What are Government Bonds?

Government bonds are securities giving the owner the right to demand from the issuer the payment of the outstanding amount in nominal value and regular payment of yields (payment of coupons) earned from the bonds on a certain date. Issuers of bonds are individual states which need to finance the state debt. The rate of risk is often measured by rating. Rating sets the rate of risk by which the state will meet its obligations to investors.

How do Government Bonds work?

The interest yield is paid usually once a year on predetermined dates. The nominal value of the bond is also paid on the maturity date together with the final coupon. The price for which bonds are bought is also important for the actual investment yield. At the time when current yields on the bond market are lower than the bond interest yield the bonds are sold for a higher price than their nominal value and vice versa. The current yield to maturity calculated on the basis of the current selling price and yields paid in future is therefore lower or higher than the bond interest yield.

Your benefits

By buying a bond means you will be able to deposit funds for a certain period and for a yield known in advance if you hold the bond until their maturity date.

Your advantages

  • It is possible to plan further investment thanks to the fixed maturity date.
  • The current yield to maturity together with the bond selling price is published daily in the bond exchange rate list.

Details you shoud be aware of

  • The bond selling and buying price changes every day due to changes in yields on the bond market. If an investor holds bonds to the maturity date, price fluctuations do not affect the bond’s final yield.
  • The settlement of the transfer takes 3 working days since placing the transaction if the investor pays the price of the bought bond.
  • The yield to maturity is the yield of the bond held to its maturity date. It is based on the bond’s current selling price and future interest yields. The yield to maturity is used to compare the yields of bonds with a different maturity date and coupons of different amounts.
  • Exit fee for early redemption in case of debt securities, premium bonds, subordinated and other bonds is 2% of the trade volume.
  • At the time between payments of the interest yield (coupon) the aliquot interest yield (AIY) is calculated as part of the nominal yield pertaining to the bond holder for the period from the issue date or from the date of the last coupon payment calculated to the transaction settlement date.
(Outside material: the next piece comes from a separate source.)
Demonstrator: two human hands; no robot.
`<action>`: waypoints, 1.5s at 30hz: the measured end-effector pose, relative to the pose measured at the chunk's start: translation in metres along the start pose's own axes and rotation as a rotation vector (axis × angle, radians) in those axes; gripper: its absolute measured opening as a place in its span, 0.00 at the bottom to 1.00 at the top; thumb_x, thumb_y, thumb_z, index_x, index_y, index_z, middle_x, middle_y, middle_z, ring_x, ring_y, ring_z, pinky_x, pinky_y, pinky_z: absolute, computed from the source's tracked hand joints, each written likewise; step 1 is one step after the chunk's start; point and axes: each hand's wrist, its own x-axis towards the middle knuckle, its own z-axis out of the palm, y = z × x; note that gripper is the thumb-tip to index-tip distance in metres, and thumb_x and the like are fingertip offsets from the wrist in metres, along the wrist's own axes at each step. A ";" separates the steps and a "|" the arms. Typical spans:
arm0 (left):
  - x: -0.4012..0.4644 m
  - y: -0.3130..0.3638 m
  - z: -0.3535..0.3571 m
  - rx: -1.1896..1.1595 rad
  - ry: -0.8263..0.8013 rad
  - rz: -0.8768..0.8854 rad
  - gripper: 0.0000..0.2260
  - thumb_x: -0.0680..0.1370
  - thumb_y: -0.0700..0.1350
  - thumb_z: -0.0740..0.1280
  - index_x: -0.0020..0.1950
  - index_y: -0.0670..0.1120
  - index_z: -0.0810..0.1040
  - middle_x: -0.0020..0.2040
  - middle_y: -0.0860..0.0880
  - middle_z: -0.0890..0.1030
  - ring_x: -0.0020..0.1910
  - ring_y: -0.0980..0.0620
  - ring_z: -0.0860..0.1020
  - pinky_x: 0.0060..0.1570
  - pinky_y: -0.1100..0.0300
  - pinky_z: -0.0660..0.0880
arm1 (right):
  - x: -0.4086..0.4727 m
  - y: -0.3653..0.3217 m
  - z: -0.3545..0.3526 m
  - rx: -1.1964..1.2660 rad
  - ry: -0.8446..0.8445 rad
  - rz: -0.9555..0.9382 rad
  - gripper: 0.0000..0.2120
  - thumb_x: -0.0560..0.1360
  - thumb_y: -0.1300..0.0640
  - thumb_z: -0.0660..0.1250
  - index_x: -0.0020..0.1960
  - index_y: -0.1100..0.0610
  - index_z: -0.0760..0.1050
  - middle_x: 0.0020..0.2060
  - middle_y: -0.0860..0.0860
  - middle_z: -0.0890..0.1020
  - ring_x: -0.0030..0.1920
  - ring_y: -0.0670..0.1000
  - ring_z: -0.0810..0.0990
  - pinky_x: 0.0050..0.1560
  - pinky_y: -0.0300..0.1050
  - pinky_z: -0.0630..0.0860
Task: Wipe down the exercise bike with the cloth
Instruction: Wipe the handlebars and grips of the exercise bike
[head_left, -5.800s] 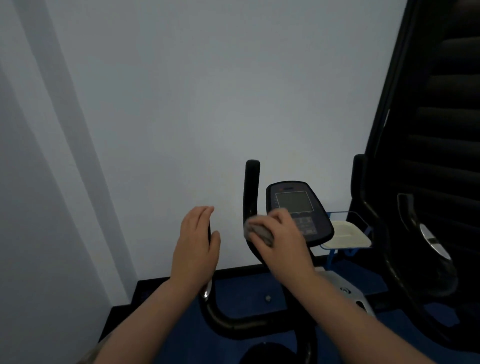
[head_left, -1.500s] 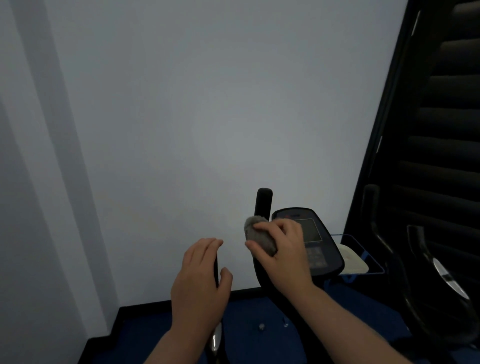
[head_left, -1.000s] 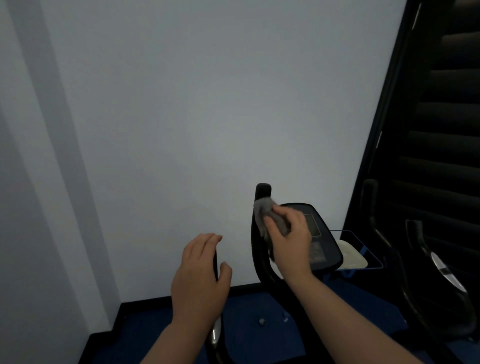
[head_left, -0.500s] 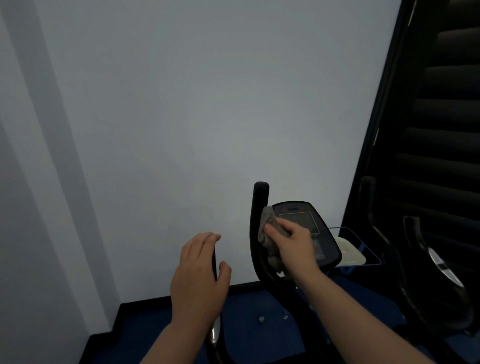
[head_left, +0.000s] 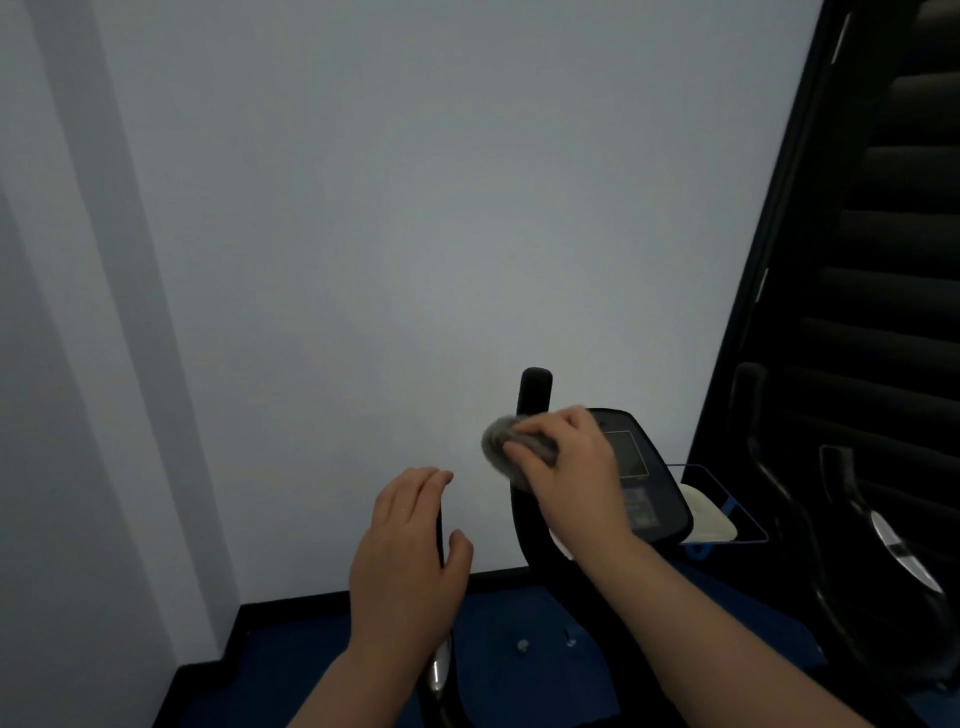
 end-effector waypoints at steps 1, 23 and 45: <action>0.000 0.001 0.000 -0.001 0.002 0.004 0.24 0.74 0.43 0.68 0.70 0.50 0.72 0.67 0.55 0.72 0.67 0.59 0.64 0.49 0.64 0.71 | 0.006 -0.004 -0.002 0.022 0.051 -0.028 0.05 0.72 0.56 0.74 0.47 0.51 0.81 0.46 0.45 0.71 0.47 0.36 0.73 0.45 0.23 0.67; 0.000 0.001 -0.008 -0.008 -0.056 -0.013 0.23 0.75 0.43 0.67 0.71 0.49 0.70 0.68 0.55 0.71 0.69 0.59 0.63 0.56 0.63 0.67 | -0.018 0.001 -0.045 -0.030 -0.616 0.238 0.05 0.70 0.52 0.75 0.39 0.44 0.80 0.41 0.43 0.81 0.44 0.41 0.79 0.42 0.32 0.73; -0.095 0.088 0.000 -0.110 -0.081 -0.077 0.20 0.76 0.39 0.69 0.67 0.51 0.74 0.72 0.58 0.67 0.72 0.57 0.64 0.69 0.55 0.66 | -0.038 0.009 -0.056 0.354 -0.485 0.424 0.06 0.74 0.59 0.71 0.48 0.60 0.77 0.44 0.56 0.81 0.44 0.49 0.80 0.45 0.44 0.77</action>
The EIY is automatically added to the bond price and can be positive or negative.
  • Additional issue of bonds by the Czech Republic is available on the website of the Ministry of Finance of the Czech Republic.


Buing terms

  • Bonds can be bought for the price according to the current bond exchange rate list.
  • You need to open an asset account of investment instruments with Česká spořitelna to buy a bond. There is no charge for opening an asset account and this can be done at any branch of Česká spořitelna, an investor needs a valid identity card and a legal entity documents proving the corporate legal personality.
  • You do not need to have a cash account at Česká spořitelna to buy a bond. Funds for buying a bond can be sent to the relevant collection account from any crown account.
  • The charge for one bond buying or selling order is CZK 100 regardless of the number of bought or sold bonds.
  • The minimum investment is usually 3 bonds, i.e. 30,000 crowns.

Who can buy?

  • A citizen of the Czech Republic or a foreign citizen over 18 years of age (a legal representative for an underage person).
  • A legal entity, a natural person-entrepreneur.
  • Other entities established under the laws of the Czech Republic, (foundations, movements, political parties).
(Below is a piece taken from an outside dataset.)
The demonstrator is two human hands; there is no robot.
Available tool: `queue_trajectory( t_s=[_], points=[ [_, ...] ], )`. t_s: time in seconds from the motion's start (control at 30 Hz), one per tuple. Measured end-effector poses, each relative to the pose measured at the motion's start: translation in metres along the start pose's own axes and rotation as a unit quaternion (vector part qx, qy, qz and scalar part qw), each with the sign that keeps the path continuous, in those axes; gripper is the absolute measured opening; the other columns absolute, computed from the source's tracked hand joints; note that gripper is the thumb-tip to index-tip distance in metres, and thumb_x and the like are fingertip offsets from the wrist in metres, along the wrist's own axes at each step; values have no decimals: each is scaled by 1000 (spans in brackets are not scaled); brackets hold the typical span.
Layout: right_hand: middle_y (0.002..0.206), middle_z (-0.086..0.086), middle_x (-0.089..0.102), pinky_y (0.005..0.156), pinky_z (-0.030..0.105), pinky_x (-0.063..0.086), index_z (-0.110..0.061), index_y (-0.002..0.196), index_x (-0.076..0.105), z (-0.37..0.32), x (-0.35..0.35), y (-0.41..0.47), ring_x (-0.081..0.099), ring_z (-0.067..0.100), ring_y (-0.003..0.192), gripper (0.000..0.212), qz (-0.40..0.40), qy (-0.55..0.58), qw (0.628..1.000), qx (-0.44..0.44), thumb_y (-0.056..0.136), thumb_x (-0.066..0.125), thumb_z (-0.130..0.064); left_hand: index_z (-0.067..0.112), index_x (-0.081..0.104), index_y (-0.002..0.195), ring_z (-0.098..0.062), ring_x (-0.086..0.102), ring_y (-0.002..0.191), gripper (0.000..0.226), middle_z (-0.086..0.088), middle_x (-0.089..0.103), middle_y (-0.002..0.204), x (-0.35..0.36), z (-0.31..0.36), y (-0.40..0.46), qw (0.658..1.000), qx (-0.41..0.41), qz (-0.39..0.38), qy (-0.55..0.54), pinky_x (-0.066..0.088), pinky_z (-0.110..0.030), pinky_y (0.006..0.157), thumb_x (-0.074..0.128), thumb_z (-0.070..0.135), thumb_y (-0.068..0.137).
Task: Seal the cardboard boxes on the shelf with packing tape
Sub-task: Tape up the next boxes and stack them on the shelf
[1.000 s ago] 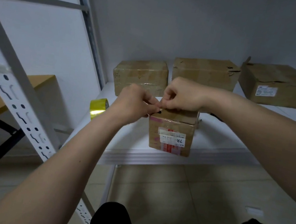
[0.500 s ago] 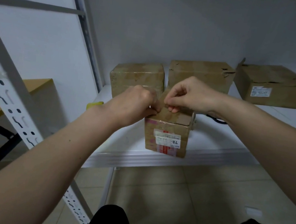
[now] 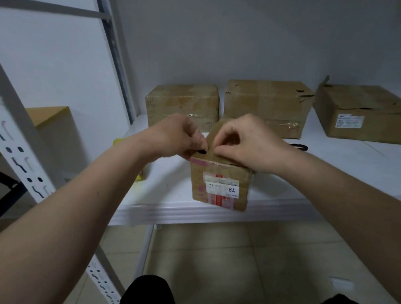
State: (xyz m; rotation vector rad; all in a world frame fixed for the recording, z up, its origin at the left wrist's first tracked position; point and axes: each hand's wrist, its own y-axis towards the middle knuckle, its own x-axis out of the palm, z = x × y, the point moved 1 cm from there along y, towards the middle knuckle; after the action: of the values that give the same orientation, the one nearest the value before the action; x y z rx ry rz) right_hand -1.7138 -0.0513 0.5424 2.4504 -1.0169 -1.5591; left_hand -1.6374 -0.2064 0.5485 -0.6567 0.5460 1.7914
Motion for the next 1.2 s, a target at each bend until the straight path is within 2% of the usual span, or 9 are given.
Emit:
queue_trajectory(
  t_s=[0.13,0.33,0.43,0.57,0.7,0.83,0.97,1.1,1.2],
  points=[
    [94,-6,68,80,39,53,-23,93,76,-7,8,4,61,11,87,9,-5,-77,996,-39,86,70,-22,-2,69,93,-15,66,66,10,-10,68,79,-1,-7,0,992,-57,-12,-115,57,-19,59,70,5,86],
    [89,7,69,75,42,53,-14,93,76,-15,11,13,64,24,84,17,-14,-155,986,-62,88,67,-27,8,68,81,-8,63,61,11,-4,69,72,3,-19,-2,968,-111,-28,-225,51,-16,51,65,7,91],
    [86,11,67,70,41,53,-9,90,73,-19,13,16,64,28,81,21,-18,-203,976,-72,89,66,-28,8,70,82,-16,58,75,9,-16,63,92,3,-24,-1,966,-105,-18,-234,54,-18,54,66,8,90],
    [87,9,67,66,32,46,-6,87,71,-23,11,20,61,22,82,18,-28,-182,981,-53,91,64,-22,8,71,82,-15,60,71,8,-9,69,80,4,-23,-4,967,-89,-1,-237,54,-18,55,67,8,89],
    [84,2,69,64,25,44,-4,87,72,-17,9,23,62,15,78,28,-52,-95,994,5,93,61,-29,9,74,92,-14,68,77,16,-8,75,88,1,-21,-12,981,-43,-10,-191,57,-21,67,59,4,96],
    [75,-10,58,63,23,39,-7,85,69,-11,10,24,57,10,76,20,-37,-25,998,49,93,60,-23,13,76,93,-19,69,91,10,-11,76,97,1,-14,-19,993,-24,11,-112,57,-32,91,73,7,85],
    [81,-6,57,73,28,43,-13,88,63,0,-5,14,53,12,80,7,116,88,986,85,92,58,-15,15,77,84,-7,67,75,4,5,74,79,12,-7,-15,995,32,91,-4,55,-24,82,79,14,81],
    [87,-3,59,75,25,44,-12,93,63,19,-9,-6,55,11,83,7,141,108,975,134,94,56,-13,14,77,83,9,61,64,4,16,68,74,17,-10,-11,988,83,123,30,50,-10,69,75,13,86],
    [86,-6,58,71,20,42,-15,90,60,32,-8,-20,54,9,81,6,161,111,967,161,94,57,-12,13,78,87,2,62,66,5,9,70,76,20,-14,-9,979,120,154,56,54,-23,73,73,14,87]
  ],
)
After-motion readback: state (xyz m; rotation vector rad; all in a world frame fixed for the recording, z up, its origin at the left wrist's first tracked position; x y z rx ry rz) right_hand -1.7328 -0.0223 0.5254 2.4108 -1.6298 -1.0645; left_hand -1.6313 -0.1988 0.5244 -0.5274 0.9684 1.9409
How Government Bonds react to…

… increasing interest rates?
The increase of interest rates on the market causes a fall of the price of already issued bonds with a fixed coupon. If the current interest rates are higher than at the time of the issue of the bond, the bond is sold under otherwise the same terms and conditions for a price lower than its nominal value.

… stable interest rates?
Stable interest rates for otherwise the same terms and conditions do not affect the price of the bond.

… decreasing interest rates?
The decrease of interest rates on the market causes a rise of the price of already issued bonds with a fixed coupon. If the current interest rates are lower than at the time of the issue of the bond, the bond is sold under otherwise the same terms for a price higher than its nominal value.